Having seen the finish to the match multiple times on WWE television over the years, it was only in recent time that I was able to see the build up to the contest. Unsurprisingly, seeing the syndicated TV shows and the booking that surrounded such an important event only adds another layer to the legend. This was the very epitome of strapping a rocket to a wrestler, all played out in less than a month.

After an injury caused by The Iron Sheik’s Arabian club challenge, Bob Backlund was always vulnerable in the subsequent WWF World Title match. Famously, Arnold Skaaland felt he had little choice but to throw in the towel, effectively awarding the Iron Sheik the WWF World Title. Per the usual contractual obligations, Backlund was pencilled in to have a rematch at the end of January to see if he could regain the title he had held for so long.
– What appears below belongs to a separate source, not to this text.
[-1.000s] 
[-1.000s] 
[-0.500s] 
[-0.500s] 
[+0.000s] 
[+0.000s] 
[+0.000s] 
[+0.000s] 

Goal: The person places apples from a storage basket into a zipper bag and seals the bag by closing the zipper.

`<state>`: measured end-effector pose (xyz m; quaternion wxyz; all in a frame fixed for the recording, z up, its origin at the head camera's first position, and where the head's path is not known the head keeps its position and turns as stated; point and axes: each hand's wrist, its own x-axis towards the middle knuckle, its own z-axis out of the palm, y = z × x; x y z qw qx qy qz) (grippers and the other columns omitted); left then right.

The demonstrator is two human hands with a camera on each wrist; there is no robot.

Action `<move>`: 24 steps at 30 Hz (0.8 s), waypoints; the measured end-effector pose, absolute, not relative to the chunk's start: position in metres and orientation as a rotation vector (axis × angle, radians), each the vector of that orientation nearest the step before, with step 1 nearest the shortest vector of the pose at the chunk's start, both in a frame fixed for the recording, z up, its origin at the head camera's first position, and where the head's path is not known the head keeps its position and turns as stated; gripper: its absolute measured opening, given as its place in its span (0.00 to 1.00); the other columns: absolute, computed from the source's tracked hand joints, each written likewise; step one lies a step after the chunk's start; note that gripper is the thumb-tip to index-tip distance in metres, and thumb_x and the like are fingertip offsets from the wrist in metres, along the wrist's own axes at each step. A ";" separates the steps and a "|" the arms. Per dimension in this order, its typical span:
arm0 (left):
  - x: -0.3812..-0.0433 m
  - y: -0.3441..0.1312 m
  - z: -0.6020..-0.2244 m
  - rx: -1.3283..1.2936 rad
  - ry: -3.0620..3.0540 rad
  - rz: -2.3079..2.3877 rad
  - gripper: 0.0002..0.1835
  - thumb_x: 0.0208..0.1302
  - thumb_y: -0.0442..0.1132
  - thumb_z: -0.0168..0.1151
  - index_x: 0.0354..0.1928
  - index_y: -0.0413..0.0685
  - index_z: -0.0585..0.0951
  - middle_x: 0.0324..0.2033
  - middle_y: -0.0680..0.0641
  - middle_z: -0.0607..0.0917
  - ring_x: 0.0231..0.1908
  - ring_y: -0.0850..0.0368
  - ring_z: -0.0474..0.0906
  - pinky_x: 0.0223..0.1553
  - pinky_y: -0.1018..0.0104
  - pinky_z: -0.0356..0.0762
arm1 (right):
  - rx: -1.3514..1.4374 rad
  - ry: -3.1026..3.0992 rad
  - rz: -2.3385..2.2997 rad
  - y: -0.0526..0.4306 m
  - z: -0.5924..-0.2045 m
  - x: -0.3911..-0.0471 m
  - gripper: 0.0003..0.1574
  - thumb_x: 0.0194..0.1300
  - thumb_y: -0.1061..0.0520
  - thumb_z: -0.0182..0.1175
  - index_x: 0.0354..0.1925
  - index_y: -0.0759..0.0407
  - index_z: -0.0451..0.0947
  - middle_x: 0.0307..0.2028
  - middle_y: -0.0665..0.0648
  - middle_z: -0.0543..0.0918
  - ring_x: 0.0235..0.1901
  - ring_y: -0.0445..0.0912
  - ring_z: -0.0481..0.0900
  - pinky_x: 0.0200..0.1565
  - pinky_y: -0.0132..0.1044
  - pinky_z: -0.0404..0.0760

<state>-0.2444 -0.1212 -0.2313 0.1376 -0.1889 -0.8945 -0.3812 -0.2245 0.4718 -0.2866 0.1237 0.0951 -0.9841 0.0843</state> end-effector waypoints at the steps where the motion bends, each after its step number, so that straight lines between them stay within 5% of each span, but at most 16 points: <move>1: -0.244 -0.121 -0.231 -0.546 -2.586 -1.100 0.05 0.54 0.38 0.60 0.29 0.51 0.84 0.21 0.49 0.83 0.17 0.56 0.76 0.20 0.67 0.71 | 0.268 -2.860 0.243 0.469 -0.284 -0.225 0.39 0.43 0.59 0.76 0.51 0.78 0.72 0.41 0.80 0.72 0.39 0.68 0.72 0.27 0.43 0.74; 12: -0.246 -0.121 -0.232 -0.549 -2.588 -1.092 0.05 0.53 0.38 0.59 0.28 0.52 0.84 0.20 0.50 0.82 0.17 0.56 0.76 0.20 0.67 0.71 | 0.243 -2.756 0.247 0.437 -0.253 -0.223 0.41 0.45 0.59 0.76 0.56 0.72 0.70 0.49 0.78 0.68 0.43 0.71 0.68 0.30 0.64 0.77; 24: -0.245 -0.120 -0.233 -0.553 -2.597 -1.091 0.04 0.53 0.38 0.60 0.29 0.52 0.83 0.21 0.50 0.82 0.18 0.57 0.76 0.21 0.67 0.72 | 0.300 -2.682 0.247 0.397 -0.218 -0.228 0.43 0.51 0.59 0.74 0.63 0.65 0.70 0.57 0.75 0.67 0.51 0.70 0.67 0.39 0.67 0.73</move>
In a sequence of segments that would play out on WWE syndicated television, Backlund would first be declared unfit to wrestle having not yet recovered from the injuries sustained in the Camel Clutch, before Hulk Hogan found himself inserted into Backlund’s place in the main event, facing off for the world title. Hogan hadn’t yet been back in the company for a month up to this point and was seemingly head for confrontations with The Masked Superstar or Big John Studd. Now, he was taking on the Iron Sheik to be the number one guy in the promotion.

The match was booked expertly and seemed to showcase what would effectively become the Hogan formula that WWF fans became used to over the years. No five stars. No MOTYC. It isn’t what this match was designed to be. As a way to launch Hogan into the stratosphere, however, you couldn’t have asked for much better.

To their credit, the WWF made it seem like a big deal in the way it was handled before, during and after the match. The Iron Sheik and Blassie are rightfully annoyed about the switch, but don’t seem too worried about the task they will be facing – and for the most part of the match, they are right. After Hogan attacks The Iron Sheik with his own robe (a move that is a bit on the illegal side in my eyes, but I digress), Sheik works over Hogan, using a loaded boot and a couple of slams/submissions to put the big guy in real danger.

The importance of a well built finish is evident here – the Camel Clutch was a match ender, period. When Hogan gets locked in, there is legitimate fear from the crowd that their hero might not be able to defeat the evil foreigner. When Hogan is able to get up and slam Sheik back into the turnbuckle, there is an audible release of emotion, one part joy to one part relief. That The Sheik ends up on his back long enough for a legdrop off of this one move is a little ludicrous, but it could be argued that it makes the moment sweeter – the breaking of the Camel Clutch, the unbreakable submission, leading directly to the leg drop and the new champion.

The post-match continues to put the moment over the top. Andre the Giant, Ivan Putski and Rocky Johnson all join Hulk Hogan, and many a bottle of champagne is doused over the new champion; a champion who would reign for over four years as the WWF empire was built around him.